## MACHINE LEARNING : COURSE OUTLINE

Duration: 5 Days

Day 1

1. Introduction

Definition of learning systems. Goals and applications of machine learning. Aspects of developing a learning system: training data, concept representation, function approximation.

2. Inductive Classification

The concept learning task. Concept learning as search through a hypothesis space. General-to-specific ordering of hypotheses.

Day 2

3. Decision Tree Learning

Representing concepts as decision trees. Recursive induction of decision trees. Picking the best splitting attribute: entropy and information gain. Searching for simple trees and computational complexity. Occam’s razor. Overfitting, noisy data, and pruning.

4. Ensemble Learning

Using committees of multiple hypotheses. Bagging, boosting, and DECORATE. Active learning with ensembles.

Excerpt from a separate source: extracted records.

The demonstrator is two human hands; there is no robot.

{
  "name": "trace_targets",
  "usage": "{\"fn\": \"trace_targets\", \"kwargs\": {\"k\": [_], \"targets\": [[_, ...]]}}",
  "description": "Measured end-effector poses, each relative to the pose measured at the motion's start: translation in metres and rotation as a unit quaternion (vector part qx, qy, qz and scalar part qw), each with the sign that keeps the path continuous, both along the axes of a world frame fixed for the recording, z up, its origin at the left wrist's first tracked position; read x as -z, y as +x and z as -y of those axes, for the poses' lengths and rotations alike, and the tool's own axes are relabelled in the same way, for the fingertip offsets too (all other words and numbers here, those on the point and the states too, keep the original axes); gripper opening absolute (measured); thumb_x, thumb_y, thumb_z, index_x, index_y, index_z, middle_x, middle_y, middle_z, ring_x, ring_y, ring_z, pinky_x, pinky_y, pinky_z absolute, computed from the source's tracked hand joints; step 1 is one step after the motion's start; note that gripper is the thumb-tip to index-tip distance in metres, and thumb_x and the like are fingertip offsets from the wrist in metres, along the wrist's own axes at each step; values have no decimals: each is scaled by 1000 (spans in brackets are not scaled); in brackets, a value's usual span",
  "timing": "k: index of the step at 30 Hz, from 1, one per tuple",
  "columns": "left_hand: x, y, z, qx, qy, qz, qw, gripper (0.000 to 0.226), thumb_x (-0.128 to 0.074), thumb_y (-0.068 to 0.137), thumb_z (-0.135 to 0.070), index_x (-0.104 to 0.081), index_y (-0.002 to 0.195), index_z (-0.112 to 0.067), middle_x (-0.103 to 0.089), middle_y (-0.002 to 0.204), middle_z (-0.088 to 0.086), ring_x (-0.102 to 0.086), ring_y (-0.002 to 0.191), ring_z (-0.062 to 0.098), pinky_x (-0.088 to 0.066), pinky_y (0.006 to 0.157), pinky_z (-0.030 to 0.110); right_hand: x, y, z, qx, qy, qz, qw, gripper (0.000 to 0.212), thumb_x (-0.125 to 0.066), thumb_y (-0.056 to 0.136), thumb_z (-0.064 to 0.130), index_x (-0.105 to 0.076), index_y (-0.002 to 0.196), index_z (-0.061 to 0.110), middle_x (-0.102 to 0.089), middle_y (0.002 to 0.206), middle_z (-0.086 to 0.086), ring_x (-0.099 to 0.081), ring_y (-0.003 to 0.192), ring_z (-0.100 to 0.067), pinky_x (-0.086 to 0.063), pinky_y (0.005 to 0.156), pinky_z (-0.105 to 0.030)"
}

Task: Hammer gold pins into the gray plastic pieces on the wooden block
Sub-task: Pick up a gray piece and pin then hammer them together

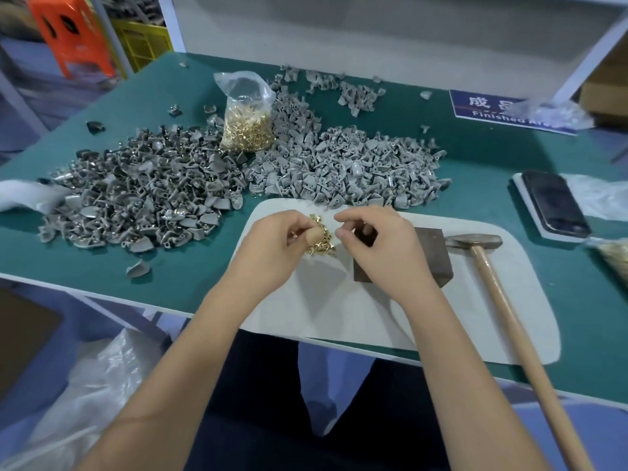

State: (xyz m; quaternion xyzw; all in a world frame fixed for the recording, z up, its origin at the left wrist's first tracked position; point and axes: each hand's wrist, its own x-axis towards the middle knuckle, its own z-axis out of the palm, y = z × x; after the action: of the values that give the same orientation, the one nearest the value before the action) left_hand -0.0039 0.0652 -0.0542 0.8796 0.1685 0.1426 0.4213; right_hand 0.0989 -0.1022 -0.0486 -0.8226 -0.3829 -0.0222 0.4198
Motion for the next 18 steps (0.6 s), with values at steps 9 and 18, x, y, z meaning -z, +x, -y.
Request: {"fn": "trace_targets", "kwargs": {"k": [9,18], "targets": [[-4,30,19,25,-193,61,979,30,-67,96,-40,-72,77,-18,-54,55,-14,-40,50,2,-33,49,14,-7,11,12,-25,138,-188,972,16,-79,88,14,-82,102,20,-79,92,7,-71,89,-13,-52,81,-19],[-6,62,10,-58,227,25,972,13,-60,98,-37,-69,105,-31,-69,99,-13,-58,100,14,-43,71,31,-5,10,5,171,146,-125,966,9,-68,95,21,-76,95,20,-74,88,13,-67,86,-4,-56,81,-27]]}}
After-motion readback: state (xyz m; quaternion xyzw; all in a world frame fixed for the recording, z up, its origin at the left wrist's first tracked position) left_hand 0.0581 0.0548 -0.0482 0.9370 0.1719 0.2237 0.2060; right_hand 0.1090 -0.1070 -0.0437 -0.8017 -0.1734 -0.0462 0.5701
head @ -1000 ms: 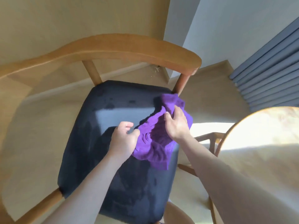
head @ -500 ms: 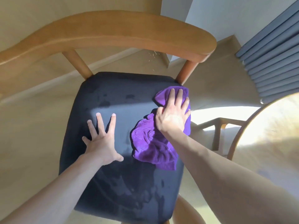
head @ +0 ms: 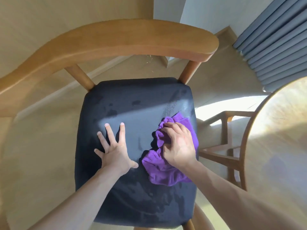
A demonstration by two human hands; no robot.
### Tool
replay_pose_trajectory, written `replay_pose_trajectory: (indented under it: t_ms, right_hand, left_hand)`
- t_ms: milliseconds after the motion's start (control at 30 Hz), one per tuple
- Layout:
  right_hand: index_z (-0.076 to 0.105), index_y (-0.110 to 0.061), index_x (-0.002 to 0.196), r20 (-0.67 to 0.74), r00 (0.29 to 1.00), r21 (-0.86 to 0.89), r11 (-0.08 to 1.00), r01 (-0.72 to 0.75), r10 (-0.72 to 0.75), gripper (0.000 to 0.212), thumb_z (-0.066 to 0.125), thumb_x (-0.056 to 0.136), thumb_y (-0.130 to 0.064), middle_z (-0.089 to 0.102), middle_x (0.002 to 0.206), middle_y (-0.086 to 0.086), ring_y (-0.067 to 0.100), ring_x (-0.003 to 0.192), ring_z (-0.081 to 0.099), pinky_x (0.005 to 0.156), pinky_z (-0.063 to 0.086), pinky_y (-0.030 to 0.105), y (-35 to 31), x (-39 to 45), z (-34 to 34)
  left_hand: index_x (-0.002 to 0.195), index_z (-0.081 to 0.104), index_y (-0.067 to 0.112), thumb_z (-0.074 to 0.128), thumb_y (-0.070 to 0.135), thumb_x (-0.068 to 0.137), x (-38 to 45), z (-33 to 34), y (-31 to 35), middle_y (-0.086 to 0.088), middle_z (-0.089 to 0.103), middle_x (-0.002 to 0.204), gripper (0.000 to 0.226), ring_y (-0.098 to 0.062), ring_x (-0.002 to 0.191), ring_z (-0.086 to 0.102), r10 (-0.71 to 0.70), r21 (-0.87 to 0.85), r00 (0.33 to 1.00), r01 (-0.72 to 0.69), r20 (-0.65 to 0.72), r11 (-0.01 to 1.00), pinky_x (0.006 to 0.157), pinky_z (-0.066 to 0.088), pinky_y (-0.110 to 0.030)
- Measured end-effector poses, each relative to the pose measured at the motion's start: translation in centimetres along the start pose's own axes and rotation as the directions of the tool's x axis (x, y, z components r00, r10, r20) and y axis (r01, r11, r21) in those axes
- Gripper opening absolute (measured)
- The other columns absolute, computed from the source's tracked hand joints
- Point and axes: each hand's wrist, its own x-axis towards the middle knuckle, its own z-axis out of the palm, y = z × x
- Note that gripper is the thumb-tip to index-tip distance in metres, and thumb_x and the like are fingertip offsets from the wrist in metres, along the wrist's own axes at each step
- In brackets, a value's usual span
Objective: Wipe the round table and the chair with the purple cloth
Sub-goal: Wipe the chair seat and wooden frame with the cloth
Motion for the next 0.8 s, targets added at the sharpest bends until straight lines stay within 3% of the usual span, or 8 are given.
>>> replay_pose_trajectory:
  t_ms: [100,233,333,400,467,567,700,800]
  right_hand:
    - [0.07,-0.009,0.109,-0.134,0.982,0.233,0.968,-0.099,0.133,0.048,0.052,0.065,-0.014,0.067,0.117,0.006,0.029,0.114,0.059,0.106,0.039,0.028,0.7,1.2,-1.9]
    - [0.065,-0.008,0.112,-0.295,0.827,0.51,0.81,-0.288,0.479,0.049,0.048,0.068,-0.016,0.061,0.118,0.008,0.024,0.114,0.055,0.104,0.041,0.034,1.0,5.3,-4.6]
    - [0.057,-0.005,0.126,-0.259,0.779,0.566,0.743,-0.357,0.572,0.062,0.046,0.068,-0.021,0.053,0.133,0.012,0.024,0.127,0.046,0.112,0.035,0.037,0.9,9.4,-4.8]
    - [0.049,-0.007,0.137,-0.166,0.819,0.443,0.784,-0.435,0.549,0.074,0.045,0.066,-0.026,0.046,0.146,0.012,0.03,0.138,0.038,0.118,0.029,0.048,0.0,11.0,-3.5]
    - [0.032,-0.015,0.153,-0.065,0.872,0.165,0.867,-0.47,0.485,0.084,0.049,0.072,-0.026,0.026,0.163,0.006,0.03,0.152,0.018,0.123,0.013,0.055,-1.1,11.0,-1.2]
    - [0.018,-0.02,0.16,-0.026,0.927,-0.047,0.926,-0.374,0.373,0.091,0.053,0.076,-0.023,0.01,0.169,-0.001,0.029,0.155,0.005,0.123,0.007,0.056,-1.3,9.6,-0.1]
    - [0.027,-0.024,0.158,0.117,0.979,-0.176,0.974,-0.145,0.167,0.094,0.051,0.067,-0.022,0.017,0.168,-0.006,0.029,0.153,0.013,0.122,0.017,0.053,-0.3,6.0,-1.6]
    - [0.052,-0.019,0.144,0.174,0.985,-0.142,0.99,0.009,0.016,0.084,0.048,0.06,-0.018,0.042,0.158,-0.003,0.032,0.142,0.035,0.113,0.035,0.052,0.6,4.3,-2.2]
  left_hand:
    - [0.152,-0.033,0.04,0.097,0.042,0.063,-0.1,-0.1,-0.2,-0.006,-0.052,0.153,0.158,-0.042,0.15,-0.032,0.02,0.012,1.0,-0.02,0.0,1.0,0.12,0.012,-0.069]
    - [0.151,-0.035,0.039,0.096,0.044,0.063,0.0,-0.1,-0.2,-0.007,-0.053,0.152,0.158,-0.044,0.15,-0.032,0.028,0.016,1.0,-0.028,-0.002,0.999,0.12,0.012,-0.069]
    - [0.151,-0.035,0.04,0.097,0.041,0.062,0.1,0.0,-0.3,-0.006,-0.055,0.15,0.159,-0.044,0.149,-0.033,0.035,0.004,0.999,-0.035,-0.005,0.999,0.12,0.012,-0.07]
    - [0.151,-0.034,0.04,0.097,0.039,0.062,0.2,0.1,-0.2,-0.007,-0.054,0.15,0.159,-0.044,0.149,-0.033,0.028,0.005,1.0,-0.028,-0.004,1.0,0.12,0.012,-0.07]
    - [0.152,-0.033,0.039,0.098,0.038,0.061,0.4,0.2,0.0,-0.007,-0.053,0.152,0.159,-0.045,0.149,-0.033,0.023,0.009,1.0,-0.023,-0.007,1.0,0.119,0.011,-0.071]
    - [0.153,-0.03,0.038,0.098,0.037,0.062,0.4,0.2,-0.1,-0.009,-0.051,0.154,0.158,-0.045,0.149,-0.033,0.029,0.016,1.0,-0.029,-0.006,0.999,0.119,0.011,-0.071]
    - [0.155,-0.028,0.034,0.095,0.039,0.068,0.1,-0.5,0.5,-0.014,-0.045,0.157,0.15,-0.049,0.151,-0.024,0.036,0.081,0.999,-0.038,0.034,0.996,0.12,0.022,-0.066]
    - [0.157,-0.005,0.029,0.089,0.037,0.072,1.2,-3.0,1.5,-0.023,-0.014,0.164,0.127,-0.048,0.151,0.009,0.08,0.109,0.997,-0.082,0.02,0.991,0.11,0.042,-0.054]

5. Experimental Evaluation of Learning Algorithms

Measuring the accuracy of learned hypotheses. Comparing learning algorithms: cross-validation, learning curves, and statistical hypothesis testing.

Day 3

6. Computational Learning Theory

Models of learnability: learning in the limit; probably approximately correct (PAC) learning. Sample complexity: quantifying the number of examples needed to PAC learn.

7. Rule Learning: Propositional and First-Order

Translating decision trees into rules. Heuristic rule induction using separate and conquer and information gain.

8. Artificial Neural Networks

Neurons and biological motivation. Linear threshold units. Perceptrons: representational limitation and gradient descent training.

Day 4

9. Support Vector Machines

Maximum margin linear separators. Quadractic programming solution to finding maximum margin separators. Kernels for learning non-linear functions.

10. Bayesian Learning

Probability theory and Bayes rule. Naive Bayes learning algorithm.

Day 5

11. Instance-Based Learning

Constructing explicit generalizations versus comparing to past specific examples. k-Nearest-neighbor algorithm. Case-based learning.

12. Text Classification

Bag of words representation. Vector space model and cosine similarity. Relevance feedback and Rocchio algorithm. Clustering and Unsupervised Learning Learning from unclassified data. Clustering. Hierarchical Aglomerative Clustering. k- eanspartitional clustering.

13. Language Learning

Classification problems in language: word-sense disambiguation, sequence labeling. Hidden Markov models (HMM’s).

LAB:

1. We will use Rstudio and Rpackage for the Practice

2. We will cover real time project using Machine learning.

Projects:

1. Project Based on Real time dataset.